Executive branch agencies have not fully developed and implemented metrics to measure quality throughout the personnel security clearance process. For more than a decade, GAO has emphasized the need to build and monitor quality throughout the personnel security clearance process to promote oversight and positive outcomes such as maximizing the likelihood that individuals who are security risks will be scrutinized more closely. For example, GAO reported in May 2009 that, with respect to initial top secret clearances adjudicated in July 2008 for the Department of Defense (DOD), documentation was incomplete for most of OPM's investigative reports. GAO independently estimated that 87 percent of about 3,500 investigative reports that DOD adjudicators used to make clearance eligibility decisions were missing some required documentation, such as the verification of all of the applicant's employment. GAO also estimated that 12 percent of the 3,500 reports did not contain the required personal subject interview. In 2009, GAO recommended that OPM measure the frequency with which its investigative reports met federal investigative standards in order to improve the quality of investigation documentation. As of August 2013, however, OPM had not implemented this recommendation. GAO's 2009 report also identified issues with the quality of DOD adjudications. Specifically, GAO estimated that 22 percent of about 3,500 initial top secret clearances that were adjudicated favorably did not contain all the required documentation. As a result, in 2009 GAO recommended that DOD measure the frequency with which adjudicative files meet requirements. In November 2009, DOD issued a memorandum that established a tool called the Review of Adjudication Documentation Accuracy and Rationales (RADAR) to measure the frequency with which adjudicative files meet the requirements of DOD regulation. According to a DOD official, RADAR had been used in fiscal year 2010 to evaluate some adjudications, but was not used in fiscal year 2011 due to funding shortfalls. DOD restarted the use of RADAR in fiscal year 2012.
Why GAO Did This Study
A high-quality personnel security clearance process is necessary to minimize the associated risks of unauthorized disclosures of classified information and to help ensure that information about individuals with criminal activity or other questionable behavior is identified and assessed as part of the process for granting or retaining clearances. Personnel security clearances allow individuals access to classified information that, through unauthorized disclosure, can in some cases cause exceptionally grave damage to U.S. national security. In 2012, the DNI reported that more than 4.9 million federal government and contractor employees held or were eligible to hold a security clearance. GAO has reported that the federal government spent over $1 billion to conduct background investigations (in support of security clearances and suitability determinations--the consideration of character and conduct for federal employment) in fiscal year 2011.

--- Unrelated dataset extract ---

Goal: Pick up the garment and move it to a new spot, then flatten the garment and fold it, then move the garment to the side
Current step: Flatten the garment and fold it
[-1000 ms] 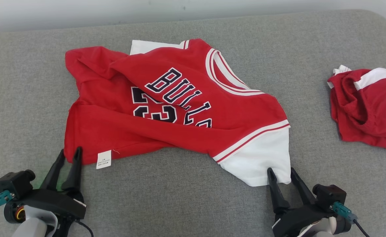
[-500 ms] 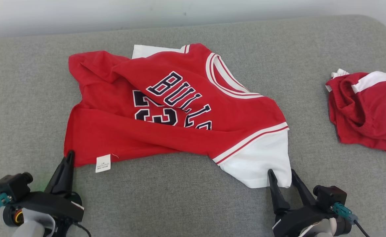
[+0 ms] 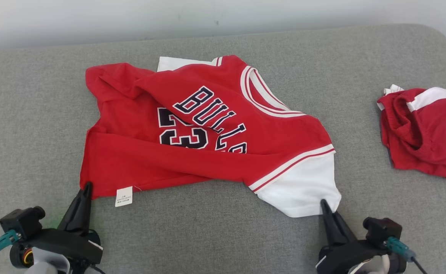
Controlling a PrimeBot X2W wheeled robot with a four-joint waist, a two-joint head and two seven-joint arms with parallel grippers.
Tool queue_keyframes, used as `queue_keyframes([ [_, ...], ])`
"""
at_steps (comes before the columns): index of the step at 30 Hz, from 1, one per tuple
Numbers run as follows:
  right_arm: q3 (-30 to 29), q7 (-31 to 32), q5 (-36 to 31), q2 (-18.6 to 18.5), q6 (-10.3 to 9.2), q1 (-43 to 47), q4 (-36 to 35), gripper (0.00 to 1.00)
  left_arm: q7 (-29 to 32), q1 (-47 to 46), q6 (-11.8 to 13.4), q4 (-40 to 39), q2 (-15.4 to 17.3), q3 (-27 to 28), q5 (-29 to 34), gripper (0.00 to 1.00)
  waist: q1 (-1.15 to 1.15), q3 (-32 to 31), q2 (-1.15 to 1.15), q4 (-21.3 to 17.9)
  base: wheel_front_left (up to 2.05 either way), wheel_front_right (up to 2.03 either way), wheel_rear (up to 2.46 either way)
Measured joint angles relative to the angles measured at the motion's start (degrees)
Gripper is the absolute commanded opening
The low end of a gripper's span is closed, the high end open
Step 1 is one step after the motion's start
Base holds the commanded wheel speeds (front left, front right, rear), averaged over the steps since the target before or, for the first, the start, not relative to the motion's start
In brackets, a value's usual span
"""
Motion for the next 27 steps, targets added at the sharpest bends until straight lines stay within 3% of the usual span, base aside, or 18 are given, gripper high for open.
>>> queue_keyframes([
  [7,-2.6,0.0,0.9,-0.7,0.00,0.1,-6.4,0.00,0.0,0.0,0.0,-3.7,-0.1,0.0,0.3,0.00,0.00,-1.3,0.00,0.5,0.00,0.00,0.00],
  [14,-4.5,0.0,0.3,-1.5,0.00,-1.7,-15.3,0.00,0.0,-0.7,0.0,-5.5,2.2,-2.9,-1.4,0.00,-0.01,-5.0,0.00,1.5,0.00,0.00,0.00],
  [18,-4.4,0.0,0.0,-2.9,-0.01,-4.5,-17.4,0.00,0.5,-3.6,0.0,-5.5,5.1,-6.5,-8.2,0.00,-0.01,-7.3,0.00,2.3,0.00,0.00,0.00],
  [22,-4.6,0.0,-0.2,-4.8,0.00,-9.5,-18.5,0.00,2.6,-8.2,0.0,-7.0,8.2,-6.2,-17.0,0.00,-0.01,-9.4,0.00,3.4,0.00,0.00,0.00],
  [27,-4.7,0.0,-0.7,-7.5,0.00,-17.9,-18.0,0.00,7.8,-14.9,0.0,-8.7,12.1,-5.4,-23.7,0.00,-0.01,-11.5,0.00,4.9,0.00,0.00,0.00],
])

This testimony addresses the (1) overall security clearance process, including roles and responsibilities; and (2) extent that executive branch agencies have metrics to help determine the quality of the security clearance process. This testimony is based on GAO work issued between 2008 and 2013 on DOD's personnel security clearance program and governmentwide suitability and security clearance reform efforts. As part of that work, GAO (1) reviewed statutes, federal guidance, and processes, (2) examined agency data on the timeliness and quality of investigations and adjudications, (3) assessed reform efforts, and (4) reviewed samples of case files for DOD personnel.